Für die Dorstener Bäcker- und Konditormeisterin Julia Imping war es ein besonderer Termin. Bei einer Handwerksveranstaltung in Dortmund ist sie Bundeskanzler Friedrich Merz begegnet. Eingeladen hatte der Bäckerinnungsverband West, zahlreiche Betriebe aus Nordrhein-Westfalen waren vor Ort.
Handwerksveranstaltung in Dortmund
Der Bundeskanzler nahm in Dortmund an einer Veranstaltung des westfälischen Bäckerhandwerks teil. Thema war die Bedeutung des Handwerks für Wirtschaft und Gesellschaft. Unter den Gästen war auch die Bäcker- und Konditormeisterin aus Dorsten, die den Familienbetrieb Bäckerei Imping führt.
Im Rahmen des Termins wurde Merz symbolisch mit dem sogenannten „Großen Stutenkerl“ geehrt, einer traditionellen Auszeichnung des Bäckerhandwerks.
Aus nächster Nähe dabei
Für die Dorstener Handwerksmeisterin war vor allem die Nähe zur Bundespolitik ungewohnt. „So nah kommt man dem politischen Betrieb sonst nicht“, sagte sie im Anschluss. Dass das Handwerk bei der Veranstaltung im Mittelpunkt stand, habe sie positiv wahrgenommen.

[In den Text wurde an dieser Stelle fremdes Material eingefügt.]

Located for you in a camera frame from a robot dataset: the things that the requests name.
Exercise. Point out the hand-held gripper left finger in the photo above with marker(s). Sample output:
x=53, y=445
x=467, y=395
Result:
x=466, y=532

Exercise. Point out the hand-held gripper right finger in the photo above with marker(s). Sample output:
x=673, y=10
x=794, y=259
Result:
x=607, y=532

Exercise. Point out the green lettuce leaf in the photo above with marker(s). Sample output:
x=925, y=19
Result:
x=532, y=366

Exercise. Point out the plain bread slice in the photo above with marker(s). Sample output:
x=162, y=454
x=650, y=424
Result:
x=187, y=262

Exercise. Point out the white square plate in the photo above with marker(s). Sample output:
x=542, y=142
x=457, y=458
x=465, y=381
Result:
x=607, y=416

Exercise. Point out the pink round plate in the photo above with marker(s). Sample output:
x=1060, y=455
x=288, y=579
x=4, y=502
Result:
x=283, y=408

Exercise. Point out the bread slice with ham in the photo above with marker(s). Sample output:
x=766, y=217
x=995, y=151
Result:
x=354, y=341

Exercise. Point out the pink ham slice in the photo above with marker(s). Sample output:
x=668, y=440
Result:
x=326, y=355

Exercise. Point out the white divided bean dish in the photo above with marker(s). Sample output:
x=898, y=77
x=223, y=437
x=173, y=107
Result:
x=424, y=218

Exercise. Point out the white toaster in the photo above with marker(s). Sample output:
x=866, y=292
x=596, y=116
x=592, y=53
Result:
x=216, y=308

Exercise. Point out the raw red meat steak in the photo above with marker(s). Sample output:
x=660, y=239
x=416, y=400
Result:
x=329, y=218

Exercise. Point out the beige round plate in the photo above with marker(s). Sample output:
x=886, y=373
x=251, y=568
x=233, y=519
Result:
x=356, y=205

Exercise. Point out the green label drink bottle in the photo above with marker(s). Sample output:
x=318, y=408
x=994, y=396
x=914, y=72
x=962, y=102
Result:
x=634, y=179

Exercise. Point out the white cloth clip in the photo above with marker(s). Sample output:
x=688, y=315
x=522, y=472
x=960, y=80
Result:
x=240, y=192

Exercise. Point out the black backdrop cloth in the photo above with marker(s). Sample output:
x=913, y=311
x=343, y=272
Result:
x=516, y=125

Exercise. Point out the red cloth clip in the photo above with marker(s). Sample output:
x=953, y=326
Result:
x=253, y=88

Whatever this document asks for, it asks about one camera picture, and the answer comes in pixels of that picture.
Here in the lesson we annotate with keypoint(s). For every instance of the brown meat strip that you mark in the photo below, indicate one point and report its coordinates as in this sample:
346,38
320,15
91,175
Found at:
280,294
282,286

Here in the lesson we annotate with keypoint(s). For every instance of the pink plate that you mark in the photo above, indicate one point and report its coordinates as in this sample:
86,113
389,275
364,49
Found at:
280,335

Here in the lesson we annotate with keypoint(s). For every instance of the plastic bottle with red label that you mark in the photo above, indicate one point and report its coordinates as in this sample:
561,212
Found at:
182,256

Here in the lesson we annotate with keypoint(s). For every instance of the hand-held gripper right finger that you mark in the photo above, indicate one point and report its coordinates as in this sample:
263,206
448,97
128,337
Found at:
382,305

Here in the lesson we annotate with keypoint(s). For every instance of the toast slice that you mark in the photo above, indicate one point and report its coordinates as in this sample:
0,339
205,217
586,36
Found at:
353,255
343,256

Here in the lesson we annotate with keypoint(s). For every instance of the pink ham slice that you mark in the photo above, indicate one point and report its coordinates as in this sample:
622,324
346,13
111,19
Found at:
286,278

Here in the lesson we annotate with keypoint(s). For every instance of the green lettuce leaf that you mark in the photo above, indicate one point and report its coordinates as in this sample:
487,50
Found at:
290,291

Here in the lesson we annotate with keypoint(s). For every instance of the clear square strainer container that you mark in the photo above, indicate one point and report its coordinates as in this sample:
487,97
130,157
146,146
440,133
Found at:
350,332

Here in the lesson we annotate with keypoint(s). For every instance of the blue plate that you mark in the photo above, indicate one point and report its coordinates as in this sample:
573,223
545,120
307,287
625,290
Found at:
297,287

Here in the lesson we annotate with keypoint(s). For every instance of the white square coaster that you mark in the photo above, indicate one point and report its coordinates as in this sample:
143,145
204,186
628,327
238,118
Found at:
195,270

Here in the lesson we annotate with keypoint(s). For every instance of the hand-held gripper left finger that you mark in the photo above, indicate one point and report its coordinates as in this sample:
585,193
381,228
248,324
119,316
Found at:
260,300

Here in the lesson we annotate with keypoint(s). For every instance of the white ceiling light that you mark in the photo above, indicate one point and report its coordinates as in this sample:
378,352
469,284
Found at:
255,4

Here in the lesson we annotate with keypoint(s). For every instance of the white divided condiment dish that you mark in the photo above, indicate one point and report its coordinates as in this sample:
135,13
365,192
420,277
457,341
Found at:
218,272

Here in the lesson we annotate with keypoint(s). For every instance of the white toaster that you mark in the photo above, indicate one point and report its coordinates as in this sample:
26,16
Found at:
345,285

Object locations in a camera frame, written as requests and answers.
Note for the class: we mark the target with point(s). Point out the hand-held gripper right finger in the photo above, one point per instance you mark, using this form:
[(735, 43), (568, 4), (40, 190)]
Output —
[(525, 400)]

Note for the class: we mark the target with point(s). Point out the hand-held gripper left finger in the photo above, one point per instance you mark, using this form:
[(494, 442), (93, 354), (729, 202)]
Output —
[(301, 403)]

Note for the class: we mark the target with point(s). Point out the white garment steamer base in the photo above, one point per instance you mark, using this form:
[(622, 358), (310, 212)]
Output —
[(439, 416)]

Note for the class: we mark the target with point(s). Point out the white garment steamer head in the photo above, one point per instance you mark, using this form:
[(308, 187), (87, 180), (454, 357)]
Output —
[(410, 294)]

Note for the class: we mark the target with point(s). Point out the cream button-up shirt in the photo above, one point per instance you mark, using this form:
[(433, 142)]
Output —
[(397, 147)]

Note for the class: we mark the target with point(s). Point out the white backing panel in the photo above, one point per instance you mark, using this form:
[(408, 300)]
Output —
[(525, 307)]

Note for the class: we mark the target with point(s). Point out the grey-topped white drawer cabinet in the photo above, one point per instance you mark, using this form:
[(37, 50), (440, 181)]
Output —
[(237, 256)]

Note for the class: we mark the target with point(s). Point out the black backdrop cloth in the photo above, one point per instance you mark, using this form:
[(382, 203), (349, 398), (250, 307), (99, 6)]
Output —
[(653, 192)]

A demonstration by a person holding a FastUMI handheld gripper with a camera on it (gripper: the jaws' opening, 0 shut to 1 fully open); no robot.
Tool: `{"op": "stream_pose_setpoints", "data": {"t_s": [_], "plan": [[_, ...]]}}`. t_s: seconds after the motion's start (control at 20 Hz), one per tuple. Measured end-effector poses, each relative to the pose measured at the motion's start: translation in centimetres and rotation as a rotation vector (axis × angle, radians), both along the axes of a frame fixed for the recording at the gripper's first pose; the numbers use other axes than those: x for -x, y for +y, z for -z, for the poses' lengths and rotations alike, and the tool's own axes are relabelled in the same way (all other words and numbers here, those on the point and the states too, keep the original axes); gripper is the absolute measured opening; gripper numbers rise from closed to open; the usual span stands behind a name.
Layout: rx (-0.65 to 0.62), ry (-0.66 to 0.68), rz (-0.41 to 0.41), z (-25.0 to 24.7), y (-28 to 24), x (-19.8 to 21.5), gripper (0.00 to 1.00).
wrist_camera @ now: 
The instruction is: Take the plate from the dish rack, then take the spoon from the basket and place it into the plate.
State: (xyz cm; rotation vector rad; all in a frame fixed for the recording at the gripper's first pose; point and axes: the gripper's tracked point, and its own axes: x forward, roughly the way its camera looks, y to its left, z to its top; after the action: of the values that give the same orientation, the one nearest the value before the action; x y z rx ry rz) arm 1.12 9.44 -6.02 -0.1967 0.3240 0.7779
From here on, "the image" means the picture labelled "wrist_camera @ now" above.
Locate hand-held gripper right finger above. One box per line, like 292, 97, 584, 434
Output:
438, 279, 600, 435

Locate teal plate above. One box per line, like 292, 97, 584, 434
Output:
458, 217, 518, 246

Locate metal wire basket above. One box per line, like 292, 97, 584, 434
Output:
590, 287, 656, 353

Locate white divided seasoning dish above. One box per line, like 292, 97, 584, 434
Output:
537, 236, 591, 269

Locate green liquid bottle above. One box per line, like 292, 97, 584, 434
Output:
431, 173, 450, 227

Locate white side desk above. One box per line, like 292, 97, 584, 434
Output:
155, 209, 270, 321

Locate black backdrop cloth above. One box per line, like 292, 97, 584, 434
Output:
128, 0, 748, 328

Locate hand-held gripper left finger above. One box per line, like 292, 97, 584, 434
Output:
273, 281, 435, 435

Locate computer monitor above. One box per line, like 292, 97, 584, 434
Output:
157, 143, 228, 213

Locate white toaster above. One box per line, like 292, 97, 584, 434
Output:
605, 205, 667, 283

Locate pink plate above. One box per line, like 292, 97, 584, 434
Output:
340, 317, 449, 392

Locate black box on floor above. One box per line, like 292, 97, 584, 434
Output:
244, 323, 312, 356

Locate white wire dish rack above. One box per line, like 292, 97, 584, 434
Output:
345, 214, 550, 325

Im betrieblichen Alltag seien die Herausforderungen deutlich spürbar. Steigende Kosten, Fachkräftemangel und bürokratische Vorgaben gehörten dazu. „Man merkt, wie wichtig es ist, dass das Handwerk bei solchen Anlässen präsent ist“, sagte Imping.
Präsenz zeigen
Die Veranstaltung habe ihr noch einmal vor Augen geführt, wie wichtig Sichtbarkeit sei. „Wenn man nicht dabei ist, findet man auch nicht statt“, sagte sie. Gerade kleinere und familiengeführte Betriebe müssten diese Gelegenheiten nutzen.
Zurück nach Dorsten
Zurück in Dorsten bleibt die Erinnerung an einen Termin, der aus dem normalen Arbeitsalltag herausragt. „Das nimmt man mit“, sagte die Bäcker- und Konditormeisterin. Vor allem das Gefühl, Teil eines größeren handwerklichen Gefüges zu sein, habe Eindruck hinterlassen.